Land scarcity's effect on size of homes
Much of the change in the design and size of new homes and their stands has to do with a deterioration in long term affordability due to land scarcity (although dont count the impact of building cost surges in recent years out).
While the simplistic view would be that following an affordability deterioration, such as the deterioration that accompanied the property boom a few years ago, one necessarily has to see a downward 'correction' in property prices, this is not necessarily the case.
Rather, the market often adjusts over time by merely providing 'less property for the same price' as opposed to 'the same property for less price'. And so, over time, we will probably end up paying 'more for less' (i.e. deteriorating affordability good for the investor but bad from a middle class lifestyle point of view) and the urban densification process will continue.
The challenges that this presents are numerous. It is old news that we may be facing further Eskom rate hikes, municipal rates have seen significant increases for the middle and upper income groups, and dont count water supply costs out either. In short, the costs of household operation look set to carry on escalating, with urban infrastructure coming under pressure and the money being required to come from somewhere.
Our cities require densification
It goes further than electricity and water supply, though.

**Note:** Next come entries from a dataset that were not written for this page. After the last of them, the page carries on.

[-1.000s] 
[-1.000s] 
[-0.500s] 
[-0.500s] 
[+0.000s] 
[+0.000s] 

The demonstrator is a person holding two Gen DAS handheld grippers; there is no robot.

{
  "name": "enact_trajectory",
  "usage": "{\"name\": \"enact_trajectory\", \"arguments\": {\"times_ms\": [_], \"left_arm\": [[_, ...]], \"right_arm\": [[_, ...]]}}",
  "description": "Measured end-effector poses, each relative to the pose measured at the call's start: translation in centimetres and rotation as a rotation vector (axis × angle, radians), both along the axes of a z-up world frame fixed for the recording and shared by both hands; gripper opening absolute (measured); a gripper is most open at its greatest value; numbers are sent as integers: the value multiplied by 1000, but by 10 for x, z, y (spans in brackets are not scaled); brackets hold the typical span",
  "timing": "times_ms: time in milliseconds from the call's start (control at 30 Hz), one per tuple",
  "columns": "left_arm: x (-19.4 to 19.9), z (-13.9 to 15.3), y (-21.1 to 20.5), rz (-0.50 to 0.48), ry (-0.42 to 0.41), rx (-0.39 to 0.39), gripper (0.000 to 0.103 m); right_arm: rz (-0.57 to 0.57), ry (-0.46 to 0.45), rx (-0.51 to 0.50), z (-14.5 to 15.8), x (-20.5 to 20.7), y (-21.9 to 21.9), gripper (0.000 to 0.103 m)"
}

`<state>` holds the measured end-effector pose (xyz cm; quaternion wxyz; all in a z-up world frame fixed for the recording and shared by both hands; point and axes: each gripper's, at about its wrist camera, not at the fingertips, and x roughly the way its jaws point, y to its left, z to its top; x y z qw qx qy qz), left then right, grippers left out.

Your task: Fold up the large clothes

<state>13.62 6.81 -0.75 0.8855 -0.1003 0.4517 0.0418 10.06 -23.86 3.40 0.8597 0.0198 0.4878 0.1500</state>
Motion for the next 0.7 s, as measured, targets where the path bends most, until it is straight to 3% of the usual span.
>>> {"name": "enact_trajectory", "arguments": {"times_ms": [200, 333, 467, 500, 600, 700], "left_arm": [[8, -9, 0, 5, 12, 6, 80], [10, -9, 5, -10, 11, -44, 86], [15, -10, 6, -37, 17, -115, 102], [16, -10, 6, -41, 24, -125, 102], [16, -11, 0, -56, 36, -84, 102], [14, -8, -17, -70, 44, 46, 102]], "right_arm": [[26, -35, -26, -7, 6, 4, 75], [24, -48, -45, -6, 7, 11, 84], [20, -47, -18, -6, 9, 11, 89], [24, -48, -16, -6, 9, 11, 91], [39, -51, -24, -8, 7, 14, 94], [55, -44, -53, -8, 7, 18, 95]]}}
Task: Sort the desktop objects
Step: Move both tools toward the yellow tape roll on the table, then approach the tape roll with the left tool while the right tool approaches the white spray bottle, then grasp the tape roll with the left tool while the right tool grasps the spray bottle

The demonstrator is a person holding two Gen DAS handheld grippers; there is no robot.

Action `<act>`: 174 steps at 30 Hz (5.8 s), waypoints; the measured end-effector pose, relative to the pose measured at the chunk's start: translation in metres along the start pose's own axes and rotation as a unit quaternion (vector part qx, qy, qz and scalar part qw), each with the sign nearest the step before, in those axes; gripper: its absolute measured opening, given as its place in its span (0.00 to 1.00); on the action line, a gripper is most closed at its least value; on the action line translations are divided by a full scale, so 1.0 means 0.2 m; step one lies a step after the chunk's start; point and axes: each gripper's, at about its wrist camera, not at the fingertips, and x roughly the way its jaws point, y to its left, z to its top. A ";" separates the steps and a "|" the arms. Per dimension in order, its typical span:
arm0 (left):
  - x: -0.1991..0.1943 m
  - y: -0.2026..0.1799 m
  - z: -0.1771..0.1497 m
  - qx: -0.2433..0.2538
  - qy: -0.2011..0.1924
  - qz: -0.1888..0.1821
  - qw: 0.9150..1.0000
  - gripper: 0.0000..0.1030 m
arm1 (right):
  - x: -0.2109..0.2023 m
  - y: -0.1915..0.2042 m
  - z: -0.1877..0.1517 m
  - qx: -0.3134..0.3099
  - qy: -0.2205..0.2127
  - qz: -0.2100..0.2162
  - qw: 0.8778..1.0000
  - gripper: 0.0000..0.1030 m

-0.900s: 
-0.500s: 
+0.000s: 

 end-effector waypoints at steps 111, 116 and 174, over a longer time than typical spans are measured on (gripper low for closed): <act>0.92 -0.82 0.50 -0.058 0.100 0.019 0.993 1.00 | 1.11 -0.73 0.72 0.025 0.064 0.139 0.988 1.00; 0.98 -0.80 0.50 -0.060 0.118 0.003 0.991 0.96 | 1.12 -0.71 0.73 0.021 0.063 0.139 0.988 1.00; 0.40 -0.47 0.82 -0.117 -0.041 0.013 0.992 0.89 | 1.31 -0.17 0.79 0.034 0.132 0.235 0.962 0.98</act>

Our cities arguably require densification of living and working to make mass public transport more financially viable. How this densification process takes place becomes important, however.
The Moving South Africa project of the Department of Transport in the late-90s suggested a 'corridor' approach, where densification should be encouraged along certain key major transport corridors, while further away from the corridors low density development should be the order of the day. The idea would be to channel a large proportion of peoples daily trips into a limited number of directions, which would make the provision of mass public transport easier.
Until the present, densification has been more 'broad-based', and not as confined to the transport corridors as Moving SA would have probably liked, although the introduction of the Gautrain and planned high density developments may begin to make the corridor concept far more popular.
Government pushing densification
With government having to foot much of the bill for the establishment and running of mass public transport, one would expect more policy focus on pushing densification in years to come in order to make public transport more financially viable.
The challenges go further, with the education and health authorities required to keep up with the provision of their services.
Noticeable in many metro suburban areas are reports of overcrowding in some government schools.
These are some of the future realities and challenges that probably face future middle class suburban citizens in the four biggest metros to a greater or lesser extent, as the land scarcity issue mounts (land scarcity referring to serviced land where transport infrastructure and business nodes are accessible).
The various shortages lead us to believe that, despite the current slump which has improved the two measures of affordability, the long term will still see a gradual deterioration in property affordability. Mounting congestion also leads to the belief that, even more so than at present, achieving superior property investment returns will be increasingly about proximity of property to major business nodes, key service facilities such as top schools, or proximity to 'state of the art' transport infrastructure and services.